Les cacatoès soufrés d'Australie semblent être entrés dans une "course à l'innovation" avec l'homme à propos des déchets dans les poubelles en bord de route, ont observé des scientifiques.

Ces oiseaux blancs, qui peuvent atteindre la taille d'un bras humain, ont d'abord surpris les chercheurs en concevant une technique ingénieuse pour ouvrir les couvercles des poubelles domestiques à Sydney et dans d'autres régions.

Selon une nouvelle étude publiée lundi dans Current Biology, les oiseaux sont allés encore plus loin en déjouant les défenses croissantes d'humains excédés, des comportements qui pourrait révéler une "course à l'innovation inter-espèces" jusqu'ici inexplorée.

Nichée entre une forêt et une plage balayée par les vagues et bordée de falaises, la ville pittoresque de Stanwell Park, près de Sydney, est sur la ligne de front de cette bataille.

"Si on ne ferme pas la poubelle juste après avoir jeté les déchets, ils seront dedans", explique Ana Culic, 21 ans, gérante d'un café de la ville. "Des cacatoès partout. Genre, juste des déchets partout devant chez nous".

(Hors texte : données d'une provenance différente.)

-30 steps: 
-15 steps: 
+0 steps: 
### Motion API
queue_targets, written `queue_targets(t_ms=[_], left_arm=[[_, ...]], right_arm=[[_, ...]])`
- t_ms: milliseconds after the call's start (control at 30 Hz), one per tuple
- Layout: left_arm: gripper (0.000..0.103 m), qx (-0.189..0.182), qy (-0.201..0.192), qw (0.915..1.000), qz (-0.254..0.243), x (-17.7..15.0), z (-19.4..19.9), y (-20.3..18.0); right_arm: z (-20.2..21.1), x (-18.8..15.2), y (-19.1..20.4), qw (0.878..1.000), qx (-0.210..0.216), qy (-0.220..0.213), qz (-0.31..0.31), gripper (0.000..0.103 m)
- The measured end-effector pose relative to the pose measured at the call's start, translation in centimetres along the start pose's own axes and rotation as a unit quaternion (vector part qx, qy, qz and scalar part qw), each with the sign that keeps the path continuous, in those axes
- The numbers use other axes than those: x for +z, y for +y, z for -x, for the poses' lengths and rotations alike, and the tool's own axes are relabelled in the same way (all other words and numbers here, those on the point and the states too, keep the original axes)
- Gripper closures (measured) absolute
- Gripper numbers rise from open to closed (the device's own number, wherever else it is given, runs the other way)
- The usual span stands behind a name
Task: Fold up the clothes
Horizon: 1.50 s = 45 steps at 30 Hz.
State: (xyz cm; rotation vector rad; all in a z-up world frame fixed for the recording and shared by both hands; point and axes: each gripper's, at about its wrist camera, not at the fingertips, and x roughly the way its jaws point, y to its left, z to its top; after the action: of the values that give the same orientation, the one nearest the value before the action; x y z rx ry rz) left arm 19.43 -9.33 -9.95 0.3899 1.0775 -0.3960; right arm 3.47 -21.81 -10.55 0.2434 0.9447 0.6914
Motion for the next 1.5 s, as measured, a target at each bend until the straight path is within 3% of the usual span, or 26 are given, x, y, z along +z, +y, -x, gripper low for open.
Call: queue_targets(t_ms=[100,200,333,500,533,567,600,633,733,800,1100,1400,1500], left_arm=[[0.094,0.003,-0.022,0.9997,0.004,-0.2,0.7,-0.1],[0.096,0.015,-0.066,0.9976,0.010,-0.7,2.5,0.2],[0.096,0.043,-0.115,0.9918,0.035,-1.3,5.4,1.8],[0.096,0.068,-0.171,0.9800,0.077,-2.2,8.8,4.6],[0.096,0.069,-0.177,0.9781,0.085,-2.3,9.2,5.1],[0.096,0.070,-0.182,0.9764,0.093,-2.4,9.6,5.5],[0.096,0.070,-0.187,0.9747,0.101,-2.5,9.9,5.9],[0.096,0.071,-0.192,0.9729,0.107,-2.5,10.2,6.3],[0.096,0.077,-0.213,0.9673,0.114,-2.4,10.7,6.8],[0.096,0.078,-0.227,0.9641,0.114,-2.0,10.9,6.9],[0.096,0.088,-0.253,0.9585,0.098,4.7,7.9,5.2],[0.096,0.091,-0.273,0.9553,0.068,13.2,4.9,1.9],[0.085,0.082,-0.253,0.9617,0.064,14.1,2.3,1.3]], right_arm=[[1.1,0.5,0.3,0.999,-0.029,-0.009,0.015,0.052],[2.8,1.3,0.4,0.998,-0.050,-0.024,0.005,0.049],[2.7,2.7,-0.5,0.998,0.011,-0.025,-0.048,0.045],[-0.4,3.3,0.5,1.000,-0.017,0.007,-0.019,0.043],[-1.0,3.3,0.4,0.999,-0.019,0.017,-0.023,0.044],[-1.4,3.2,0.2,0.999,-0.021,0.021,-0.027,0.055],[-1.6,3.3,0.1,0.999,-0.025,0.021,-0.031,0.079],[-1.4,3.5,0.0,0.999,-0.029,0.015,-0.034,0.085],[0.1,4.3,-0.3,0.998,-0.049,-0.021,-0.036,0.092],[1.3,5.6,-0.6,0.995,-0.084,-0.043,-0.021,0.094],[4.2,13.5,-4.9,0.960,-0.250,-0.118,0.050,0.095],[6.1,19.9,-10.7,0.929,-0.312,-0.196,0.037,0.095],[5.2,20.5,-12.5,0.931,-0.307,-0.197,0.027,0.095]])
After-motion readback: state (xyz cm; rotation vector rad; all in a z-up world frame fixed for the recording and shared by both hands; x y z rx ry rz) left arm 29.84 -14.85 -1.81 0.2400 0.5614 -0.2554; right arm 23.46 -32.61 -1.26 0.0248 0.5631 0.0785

MALIN COMME... UN CACATOÈS

Sa famille a essayé de faire fuir les cacatoès avec des statues de hibou, sans succès. Ils ont ensuite essayé de placer des briques sur les couvercles des poubelles, mais les cacatoès ont appris à les enlever.

Finalement, ils ont percé une serrure dans la poubelle.

Des observations fréquentes révèlent qu'un cacatoès seul arrive à ouvrir une poubelle grâce à une technique complexe.

Les scientifiques ont constaté dans une étude antérieure que la connaissance de cette technique s'est répandue sous le regard d'autres oiseaux, créant ainsi des "traditions" locales.

Leurs nouvelles recherches montrent que les humains, frustrés de voir leurs déchets éparpillés dans la rue, ont appris à s'adapter.

Lorsque les humains ont réagi, "j'ai été vraiment étonnée par le nombre de méthodes différentes que les gens ont inventées", a déclaré l'autrice principale de l'étude, Barbara Klump, spécialiste du comportement à l'Institut Max Plank en Allemagne.

Alors que les cacatoès apprennent à déjouer certaines des protections des humains, les deux espèces semblent engagées dans une "progression par étapes et une réitération", a déclaré la chercheuse.

Les cacatoès "ont une certaine capacité à résoudre les problèmes et nous savons qu'ils sont super curieux et qu'ils aiment explorer", a déclaré Klump. "Mais je ne pense pas que la protection des poubelles rendra ensuite en soi les cacatoès plus intelligents".